The squeezed living standards for those in the bottom half of the income distribution was likely despite the boost for the lowest-paid workers from an expected increase in the national minimum wage of about 10% next year.

Prof Adrian Pabst, NIESR’s deputy director for public policy, said: “Higher real wages this year are a welcome boost, especially for low-income working families, who have been hit hardest by the Covid and inflation shocks. But a return to pre-pandemic living standards will require sustained real wage growth, including further increases in the ‘national living wage’. All this should be aided by targeted investment in physical and digital infrastructure, skills and housing.”

Hunt has strongly hinted that the poor state of the public finances and the need to avoid further increases in interest rates from the Bank of England rule out a big stimulus package on 22 November.
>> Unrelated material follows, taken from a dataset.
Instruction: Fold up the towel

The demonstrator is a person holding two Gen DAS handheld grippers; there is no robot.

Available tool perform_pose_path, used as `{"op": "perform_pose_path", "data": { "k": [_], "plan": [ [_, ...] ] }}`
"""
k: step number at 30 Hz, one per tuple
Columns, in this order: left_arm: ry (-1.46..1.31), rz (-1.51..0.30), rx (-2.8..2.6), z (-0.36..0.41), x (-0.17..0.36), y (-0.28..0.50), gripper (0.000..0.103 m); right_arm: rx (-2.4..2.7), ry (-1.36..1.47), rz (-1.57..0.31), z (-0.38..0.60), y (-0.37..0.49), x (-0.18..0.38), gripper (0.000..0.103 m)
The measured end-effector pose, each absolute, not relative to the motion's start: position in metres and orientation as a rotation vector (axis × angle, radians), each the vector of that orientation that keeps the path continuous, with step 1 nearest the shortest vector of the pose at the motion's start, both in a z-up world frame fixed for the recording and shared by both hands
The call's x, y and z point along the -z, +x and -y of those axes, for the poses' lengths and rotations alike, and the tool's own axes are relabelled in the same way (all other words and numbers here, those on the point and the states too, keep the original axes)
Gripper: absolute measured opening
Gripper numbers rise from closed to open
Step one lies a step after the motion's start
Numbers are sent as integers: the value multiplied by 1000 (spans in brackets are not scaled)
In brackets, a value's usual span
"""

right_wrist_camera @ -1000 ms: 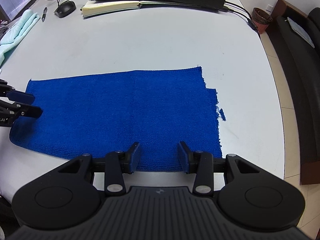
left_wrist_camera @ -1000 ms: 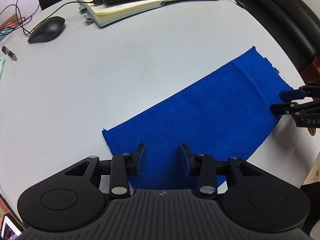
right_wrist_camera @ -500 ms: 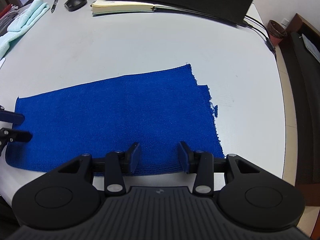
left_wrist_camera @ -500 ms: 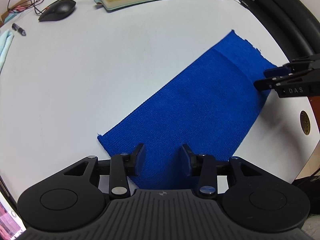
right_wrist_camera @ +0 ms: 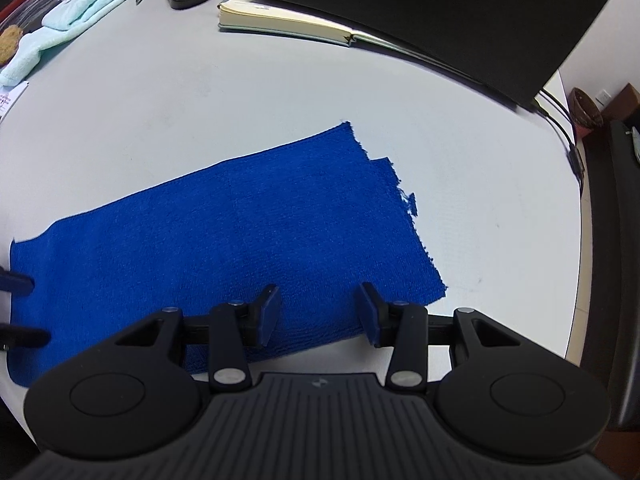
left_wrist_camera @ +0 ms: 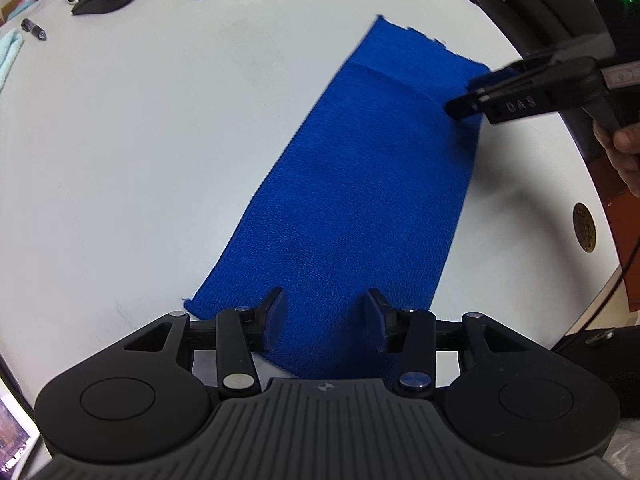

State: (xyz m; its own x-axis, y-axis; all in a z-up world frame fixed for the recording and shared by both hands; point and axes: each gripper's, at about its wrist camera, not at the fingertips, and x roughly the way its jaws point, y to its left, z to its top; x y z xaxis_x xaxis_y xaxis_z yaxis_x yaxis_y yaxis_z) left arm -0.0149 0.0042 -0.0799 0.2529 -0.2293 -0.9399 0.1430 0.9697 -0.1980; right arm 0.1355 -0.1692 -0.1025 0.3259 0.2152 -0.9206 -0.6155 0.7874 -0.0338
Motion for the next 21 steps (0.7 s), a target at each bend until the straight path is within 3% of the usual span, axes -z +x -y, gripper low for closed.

The chancellor will instead focus on measures to boost investment, improve public sector productivity and increase participation in the labour force by people who are long-term sick or disabled.

NIESR also called on Hunt to increase investment incentives for businesses, and to revise the government’s fiscal rules so that tax and spending decisions can respond to economic shocks.

Pabst said: “Only a rethink of economic and social policy can avoid another period of protracted stagnation where the UK falls further behind other advanced economies and regional disparities continue to widen.”